# Data for the task

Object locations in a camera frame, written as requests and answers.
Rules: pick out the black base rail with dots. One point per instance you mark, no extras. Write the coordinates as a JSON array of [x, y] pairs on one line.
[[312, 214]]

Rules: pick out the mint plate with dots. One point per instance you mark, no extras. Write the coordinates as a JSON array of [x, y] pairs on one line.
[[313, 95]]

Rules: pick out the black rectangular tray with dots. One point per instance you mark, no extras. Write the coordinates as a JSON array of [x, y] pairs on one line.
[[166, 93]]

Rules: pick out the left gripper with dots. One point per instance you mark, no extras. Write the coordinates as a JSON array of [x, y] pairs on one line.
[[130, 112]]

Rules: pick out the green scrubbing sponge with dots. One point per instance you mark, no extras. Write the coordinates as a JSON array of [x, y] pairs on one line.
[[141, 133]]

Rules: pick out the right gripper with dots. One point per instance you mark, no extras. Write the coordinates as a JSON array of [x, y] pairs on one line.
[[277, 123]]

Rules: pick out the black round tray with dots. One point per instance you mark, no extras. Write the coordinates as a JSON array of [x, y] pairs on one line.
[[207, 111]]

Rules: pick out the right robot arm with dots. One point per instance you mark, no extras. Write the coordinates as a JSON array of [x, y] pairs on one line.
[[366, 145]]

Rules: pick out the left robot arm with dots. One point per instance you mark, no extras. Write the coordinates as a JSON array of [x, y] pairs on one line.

# Task statement
All of the material should appear again, reproduced word for word.

# Solution
Object locations in a camera frame, written as requests and answers.
Rules: pick out the black base rail with dots. One point per instance you mark, no extras. Write the coordinates as a JSON array of [x, y] pairs on one line.
[[312, 214]]

Rules: pick out the mint plate with dots. One point per instance you mark, no extras. Write the coordinates as a JSON array of [x, y] pairs on one line.
[[313, 95]]

Rules: pick out the black rectangular tray with dots. One point per instance you mark, no extras. Write the coordinates as a JSON array of [x, y] pairs on one line.
[[166, 93]]

Rules: pick out the left gripper with dots. One point per instance you mark, no extras. Write the coordinates as a JSON array of [x, y] pairs on one line.
[[130, 112]]

Rules: pick out the green scrubbing sponge with dots. One point per instance you mark, no extras. Write the coordinates as a JSON array of [x, y] pairs on one line.
[[141, 133]]

Rules: pick out the right gripper with dots. One point per instance you mark, no extras. Write the coordinates as a JSON array of [x, y] pairs on one line.
[[277, 123]]

Rules: pick out the black round tray with dots. One point per instance you mark, no extras. Write the coordinates as a JSON array of [x, y] pairs on one line.
[[207, 111]]

Rules: pick out the right robot arm with dots. One point per instance you mark, no extras. Write the coordinates as a JSON array of [x, y] pairs on one line.
[[366, 145]]

Rules: pick out the left robot arm with dots. One point per instance you mark, no extras. Write the coordinates as a JSON array of [x, y] pairs on one line.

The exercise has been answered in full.